Opnieuw meer melkkoeien in de wei
Voor het tweede jaar op rij is het percentage melkkoeien in de wei toegenomen. In 2018 kwam 71 procent van de melkkoeien in de wei, tegen 65 procent in 2016. Het percentage bedrijven dat kiest voor weidegang is voor het derde jaar op een rij gestegen. Dit blijkt uit de voorlopige cijfers van de Landbouwtelling 2019 van het CBS waarin gevraagd werd naar de weidegang in 2018.
In 2018 liep volgens de Landbouwtelling 71 procent van de 1,6 miljoen melkkoeien in Nederland buiten. In 2015 en 2016 was dat nog 65 procent. In de periode 2010–2015 daalde het percentage koeien in de wei van 74 procent tot 65 procent.

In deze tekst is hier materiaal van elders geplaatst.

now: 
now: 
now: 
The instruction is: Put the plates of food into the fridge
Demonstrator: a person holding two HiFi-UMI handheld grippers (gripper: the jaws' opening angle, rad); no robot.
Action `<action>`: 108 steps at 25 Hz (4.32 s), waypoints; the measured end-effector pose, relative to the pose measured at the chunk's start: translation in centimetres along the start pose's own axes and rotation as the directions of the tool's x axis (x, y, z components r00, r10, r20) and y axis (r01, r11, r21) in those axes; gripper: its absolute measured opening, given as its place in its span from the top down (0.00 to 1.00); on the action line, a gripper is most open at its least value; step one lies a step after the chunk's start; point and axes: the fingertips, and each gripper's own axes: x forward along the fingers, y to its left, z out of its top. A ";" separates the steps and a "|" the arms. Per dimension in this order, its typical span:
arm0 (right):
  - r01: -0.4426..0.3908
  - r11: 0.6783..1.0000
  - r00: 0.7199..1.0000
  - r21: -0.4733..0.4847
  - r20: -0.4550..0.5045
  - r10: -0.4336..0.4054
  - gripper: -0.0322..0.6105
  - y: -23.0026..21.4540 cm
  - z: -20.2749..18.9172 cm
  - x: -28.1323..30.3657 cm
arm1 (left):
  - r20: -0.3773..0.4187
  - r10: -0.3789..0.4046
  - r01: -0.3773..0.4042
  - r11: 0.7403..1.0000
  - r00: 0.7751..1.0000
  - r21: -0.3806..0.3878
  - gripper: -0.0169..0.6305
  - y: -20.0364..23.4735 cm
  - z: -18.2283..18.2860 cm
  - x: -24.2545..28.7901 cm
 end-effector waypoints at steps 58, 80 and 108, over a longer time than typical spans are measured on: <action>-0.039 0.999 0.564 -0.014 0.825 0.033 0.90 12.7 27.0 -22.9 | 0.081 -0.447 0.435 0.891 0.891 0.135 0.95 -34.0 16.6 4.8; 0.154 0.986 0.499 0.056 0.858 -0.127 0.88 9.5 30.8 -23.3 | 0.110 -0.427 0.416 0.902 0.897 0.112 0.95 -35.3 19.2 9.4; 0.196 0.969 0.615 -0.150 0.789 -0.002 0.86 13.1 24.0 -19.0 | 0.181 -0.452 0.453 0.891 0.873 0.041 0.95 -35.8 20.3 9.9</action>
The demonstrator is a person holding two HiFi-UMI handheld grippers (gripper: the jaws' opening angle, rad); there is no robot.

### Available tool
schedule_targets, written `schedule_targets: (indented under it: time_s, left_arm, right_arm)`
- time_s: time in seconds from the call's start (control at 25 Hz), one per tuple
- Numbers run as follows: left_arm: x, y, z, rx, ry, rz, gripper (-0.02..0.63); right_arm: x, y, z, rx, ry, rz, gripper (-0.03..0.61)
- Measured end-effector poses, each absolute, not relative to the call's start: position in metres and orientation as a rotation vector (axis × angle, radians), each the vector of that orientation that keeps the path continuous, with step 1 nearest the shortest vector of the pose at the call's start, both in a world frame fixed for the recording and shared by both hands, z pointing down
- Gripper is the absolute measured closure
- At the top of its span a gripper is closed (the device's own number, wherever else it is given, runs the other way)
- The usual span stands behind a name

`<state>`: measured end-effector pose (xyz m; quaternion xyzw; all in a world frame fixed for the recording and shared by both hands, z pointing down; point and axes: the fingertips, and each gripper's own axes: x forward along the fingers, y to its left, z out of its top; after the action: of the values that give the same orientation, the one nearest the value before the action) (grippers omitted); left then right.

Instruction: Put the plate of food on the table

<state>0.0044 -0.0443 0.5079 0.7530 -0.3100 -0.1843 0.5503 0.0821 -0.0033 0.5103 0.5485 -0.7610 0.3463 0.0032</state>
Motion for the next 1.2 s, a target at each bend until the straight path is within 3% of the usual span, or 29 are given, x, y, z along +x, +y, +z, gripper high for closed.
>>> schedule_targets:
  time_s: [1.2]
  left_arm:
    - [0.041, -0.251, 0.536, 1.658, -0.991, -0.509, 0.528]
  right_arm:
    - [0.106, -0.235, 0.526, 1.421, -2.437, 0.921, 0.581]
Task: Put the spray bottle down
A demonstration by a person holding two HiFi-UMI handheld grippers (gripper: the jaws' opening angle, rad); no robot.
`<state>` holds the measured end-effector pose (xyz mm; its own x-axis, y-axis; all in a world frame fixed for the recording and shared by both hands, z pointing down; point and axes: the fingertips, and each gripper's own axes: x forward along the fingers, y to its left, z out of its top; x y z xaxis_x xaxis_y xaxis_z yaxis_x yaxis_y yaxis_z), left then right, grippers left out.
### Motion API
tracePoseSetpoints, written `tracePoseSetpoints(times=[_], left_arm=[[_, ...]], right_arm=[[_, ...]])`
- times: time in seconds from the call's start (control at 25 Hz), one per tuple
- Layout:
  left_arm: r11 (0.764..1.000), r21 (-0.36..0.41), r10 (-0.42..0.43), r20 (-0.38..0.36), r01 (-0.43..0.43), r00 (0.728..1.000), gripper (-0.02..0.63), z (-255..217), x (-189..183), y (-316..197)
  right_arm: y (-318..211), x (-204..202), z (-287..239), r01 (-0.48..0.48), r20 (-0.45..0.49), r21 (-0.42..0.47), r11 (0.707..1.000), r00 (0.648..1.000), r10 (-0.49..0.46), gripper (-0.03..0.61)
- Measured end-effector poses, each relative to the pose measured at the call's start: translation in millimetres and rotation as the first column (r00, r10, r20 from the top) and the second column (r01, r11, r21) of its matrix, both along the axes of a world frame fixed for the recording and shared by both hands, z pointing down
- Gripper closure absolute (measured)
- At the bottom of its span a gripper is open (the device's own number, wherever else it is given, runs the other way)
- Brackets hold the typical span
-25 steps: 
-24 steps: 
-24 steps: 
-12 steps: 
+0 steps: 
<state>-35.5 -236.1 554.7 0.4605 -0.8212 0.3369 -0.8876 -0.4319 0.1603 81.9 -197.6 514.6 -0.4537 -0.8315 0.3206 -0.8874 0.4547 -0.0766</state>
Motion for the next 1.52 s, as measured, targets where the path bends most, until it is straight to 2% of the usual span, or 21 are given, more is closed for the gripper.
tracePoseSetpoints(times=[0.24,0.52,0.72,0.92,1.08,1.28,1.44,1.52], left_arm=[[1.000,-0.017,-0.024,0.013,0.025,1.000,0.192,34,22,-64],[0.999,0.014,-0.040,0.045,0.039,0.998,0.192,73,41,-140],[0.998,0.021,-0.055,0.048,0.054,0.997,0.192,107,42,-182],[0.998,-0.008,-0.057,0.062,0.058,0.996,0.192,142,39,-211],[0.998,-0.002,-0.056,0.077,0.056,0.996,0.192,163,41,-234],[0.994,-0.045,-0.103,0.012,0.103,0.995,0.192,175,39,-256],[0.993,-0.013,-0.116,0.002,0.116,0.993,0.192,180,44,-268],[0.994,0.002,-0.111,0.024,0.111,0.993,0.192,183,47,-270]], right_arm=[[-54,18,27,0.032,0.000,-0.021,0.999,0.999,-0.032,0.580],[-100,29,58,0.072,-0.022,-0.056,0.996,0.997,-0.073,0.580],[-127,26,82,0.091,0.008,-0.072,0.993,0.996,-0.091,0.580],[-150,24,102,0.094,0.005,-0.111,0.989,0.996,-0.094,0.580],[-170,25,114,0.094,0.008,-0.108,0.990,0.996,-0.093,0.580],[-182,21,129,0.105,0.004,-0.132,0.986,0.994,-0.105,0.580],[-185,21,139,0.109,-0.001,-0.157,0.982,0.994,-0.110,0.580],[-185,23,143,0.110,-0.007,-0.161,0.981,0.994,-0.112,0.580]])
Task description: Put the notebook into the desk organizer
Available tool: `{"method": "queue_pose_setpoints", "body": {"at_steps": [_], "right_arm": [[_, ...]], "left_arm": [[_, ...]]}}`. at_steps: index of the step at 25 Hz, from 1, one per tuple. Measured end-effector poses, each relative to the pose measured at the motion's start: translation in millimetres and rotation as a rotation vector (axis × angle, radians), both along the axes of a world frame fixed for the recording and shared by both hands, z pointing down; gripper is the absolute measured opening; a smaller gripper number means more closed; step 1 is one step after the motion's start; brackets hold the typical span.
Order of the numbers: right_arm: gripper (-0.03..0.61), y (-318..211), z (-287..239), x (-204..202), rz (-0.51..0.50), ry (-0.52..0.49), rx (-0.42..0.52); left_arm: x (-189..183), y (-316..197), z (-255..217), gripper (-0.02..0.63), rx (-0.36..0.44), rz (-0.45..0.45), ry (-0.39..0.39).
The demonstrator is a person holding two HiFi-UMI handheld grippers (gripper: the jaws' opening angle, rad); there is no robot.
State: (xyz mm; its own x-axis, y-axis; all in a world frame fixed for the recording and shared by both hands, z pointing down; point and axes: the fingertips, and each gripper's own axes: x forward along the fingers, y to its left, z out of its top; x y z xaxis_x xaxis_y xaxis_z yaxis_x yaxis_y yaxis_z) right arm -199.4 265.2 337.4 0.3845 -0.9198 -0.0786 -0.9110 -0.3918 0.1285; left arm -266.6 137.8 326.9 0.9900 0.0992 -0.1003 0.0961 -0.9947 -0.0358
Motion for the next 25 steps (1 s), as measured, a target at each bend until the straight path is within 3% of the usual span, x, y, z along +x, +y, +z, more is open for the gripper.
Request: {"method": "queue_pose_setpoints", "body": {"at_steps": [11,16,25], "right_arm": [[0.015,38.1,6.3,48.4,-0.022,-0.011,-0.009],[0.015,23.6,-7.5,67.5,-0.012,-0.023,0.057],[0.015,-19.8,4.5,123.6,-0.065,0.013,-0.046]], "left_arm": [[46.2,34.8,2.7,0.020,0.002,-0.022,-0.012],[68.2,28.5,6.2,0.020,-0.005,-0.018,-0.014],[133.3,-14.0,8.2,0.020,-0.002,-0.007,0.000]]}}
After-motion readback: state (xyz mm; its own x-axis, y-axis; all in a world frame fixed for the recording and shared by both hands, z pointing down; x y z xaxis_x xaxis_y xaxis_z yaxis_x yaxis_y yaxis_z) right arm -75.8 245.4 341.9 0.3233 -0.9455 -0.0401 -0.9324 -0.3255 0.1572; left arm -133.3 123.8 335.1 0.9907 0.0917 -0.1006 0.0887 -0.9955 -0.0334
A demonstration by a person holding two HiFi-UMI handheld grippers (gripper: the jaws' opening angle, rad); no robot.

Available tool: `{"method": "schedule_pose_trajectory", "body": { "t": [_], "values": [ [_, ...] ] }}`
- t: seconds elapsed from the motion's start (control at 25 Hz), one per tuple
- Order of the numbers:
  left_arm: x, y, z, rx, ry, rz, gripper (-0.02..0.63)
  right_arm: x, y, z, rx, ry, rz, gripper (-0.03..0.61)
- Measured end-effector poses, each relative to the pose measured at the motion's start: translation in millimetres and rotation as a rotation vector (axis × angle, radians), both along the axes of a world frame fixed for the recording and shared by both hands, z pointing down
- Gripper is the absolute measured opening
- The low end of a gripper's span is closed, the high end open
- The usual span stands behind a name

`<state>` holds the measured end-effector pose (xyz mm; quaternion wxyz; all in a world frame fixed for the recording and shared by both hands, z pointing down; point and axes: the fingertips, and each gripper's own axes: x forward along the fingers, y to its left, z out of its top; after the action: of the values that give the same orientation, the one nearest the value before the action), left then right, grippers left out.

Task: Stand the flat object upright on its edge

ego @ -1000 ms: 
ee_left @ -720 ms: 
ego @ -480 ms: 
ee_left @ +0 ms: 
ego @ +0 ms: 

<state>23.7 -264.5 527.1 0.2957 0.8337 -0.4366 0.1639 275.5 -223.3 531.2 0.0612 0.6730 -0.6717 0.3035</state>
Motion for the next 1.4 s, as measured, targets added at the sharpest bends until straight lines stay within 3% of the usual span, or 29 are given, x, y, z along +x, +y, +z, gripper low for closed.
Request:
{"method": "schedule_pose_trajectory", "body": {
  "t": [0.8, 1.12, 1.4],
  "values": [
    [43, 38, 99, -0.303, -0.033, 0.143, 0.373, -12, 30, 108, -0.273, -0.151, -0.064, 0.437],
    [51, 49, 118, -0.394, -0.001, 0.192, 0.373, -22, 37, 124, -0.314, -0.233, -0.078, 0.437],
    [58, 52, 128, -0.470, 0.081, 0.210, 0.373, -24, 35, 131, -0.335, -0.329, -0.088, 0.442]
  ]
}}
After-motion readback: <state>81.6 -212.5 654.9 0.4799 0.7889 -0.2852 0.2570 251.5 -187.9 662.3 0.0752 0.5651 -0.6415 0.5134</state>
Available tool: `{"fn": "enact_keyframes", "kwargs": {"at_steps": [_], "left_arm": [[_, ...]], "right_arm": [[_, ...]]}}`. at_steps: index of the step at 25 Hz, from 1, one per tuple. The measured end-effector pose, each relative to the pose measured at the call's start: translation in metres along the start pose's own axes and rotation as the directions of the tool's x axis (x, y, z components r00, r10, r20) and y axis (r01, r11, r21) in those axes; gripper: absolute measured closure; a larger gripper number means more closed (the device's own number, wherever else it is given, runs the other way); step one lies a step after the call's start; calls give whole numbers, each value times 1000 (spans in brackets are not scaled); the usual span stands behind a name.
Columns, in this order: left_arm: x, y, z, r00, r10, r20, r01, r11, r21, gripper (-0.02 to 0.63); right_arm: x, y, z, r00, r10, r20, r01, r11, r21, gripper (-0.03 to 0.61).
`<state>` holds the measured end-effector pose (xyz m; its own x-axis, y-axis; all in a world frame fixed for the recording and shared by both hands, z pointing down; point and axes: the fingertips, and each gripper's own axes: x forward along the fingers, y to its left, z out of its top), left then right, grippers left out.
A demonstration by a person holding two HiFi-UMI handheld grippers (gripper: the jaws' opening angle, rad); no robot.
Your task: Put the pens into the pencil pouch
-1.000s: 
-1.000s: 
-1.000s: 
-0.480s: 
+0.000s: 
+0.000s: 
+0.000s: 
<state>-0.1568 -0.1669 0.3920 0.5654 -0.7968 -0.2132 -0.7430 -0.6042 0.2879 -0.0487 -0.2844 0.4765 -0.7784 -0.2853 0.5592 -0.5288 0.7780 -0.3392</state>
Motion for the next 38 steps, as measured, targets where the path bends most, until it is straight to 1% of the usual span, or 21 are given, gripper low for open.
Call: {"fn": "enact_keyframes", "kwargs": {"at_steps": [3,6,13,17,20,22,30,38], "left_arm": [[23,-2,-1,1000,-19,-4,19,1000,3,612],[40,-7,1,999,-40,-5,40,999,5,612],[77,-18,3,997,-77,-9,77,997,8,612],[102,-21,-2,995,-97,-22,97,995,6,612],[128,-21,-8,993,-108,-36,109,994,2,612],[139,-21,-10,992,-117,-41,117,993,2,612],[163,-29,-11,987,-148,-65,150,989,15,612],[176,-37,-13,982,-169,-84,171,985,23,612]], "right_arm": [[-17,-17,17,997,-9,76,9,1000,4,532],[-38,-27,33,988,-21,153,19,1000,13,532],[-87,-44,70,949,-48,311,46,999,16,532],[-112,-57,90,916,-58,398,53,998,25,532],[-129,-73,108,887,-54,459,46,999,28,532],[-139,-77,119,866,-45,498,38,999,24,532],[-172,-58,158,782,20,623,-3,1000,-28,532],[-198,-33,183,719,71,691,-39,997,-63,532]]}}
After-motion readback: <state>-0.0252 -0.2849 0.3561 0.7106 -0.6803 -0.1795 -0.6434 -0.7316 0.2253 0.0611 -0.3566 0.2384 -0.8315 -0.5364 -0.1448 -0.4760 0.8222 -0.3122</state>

Percentage bedrijven met weidegang gestegen
Het percentage melkveebedrijven die hun koeien buiten laten grazen is in 2018 voor het derde jaar op rij gestegen tot 80 procent. In de periode 2011–2015 hielden de melkveehouders hun koeien juist steeds vaker op stal. Op 77 procent van de bedrijven mochten alle melkkoeien vorig jaar de stal uit, op 3 procent van de bedrijven mocht een deel van de koeien naar buiten. 20 procent van de bedrijven houdt de koeien het hele jaar op stal. Deze overwegend grotere bedrijven huisvesten 30 procent van het aantal melkkoeien in 2018.
Vooral grotere bedrijven kiezen voor deelweidegang
Grotere bedrijven (meer dan 160 melkkoeien) kiezen vaker voor deelweidegang. In de gehele sector kiezen 3 op de 100 bedrijven voor deze vorm van beweiding, bij grote bedrijven is dit bijna 1 op de 10. Het aandeel bedrijven met 160 of meer melkkoeien dat de dieren laat weiden is in 2018 wel verder gestegen tot 59 procent. In 2016 was dit nog 53 procent.
Minder uren in de wei
De melkkoeien die in de wei lopen worden wel minder lang buiten gehouden. In 2018 liep een geweide melkkoe gemiddeld 1 648 uur in de wei, tegen 1 941 uur in 2013. Deze daling van de beweidingsduur hangt onder meer samen met de schaalvergroting en de toename van de deelweidegang. In Noord- en Zuid-Holland staan de melkkoeien de meeste uren in de wei, maar ook in deze provincies neemt de beweidingsduur af.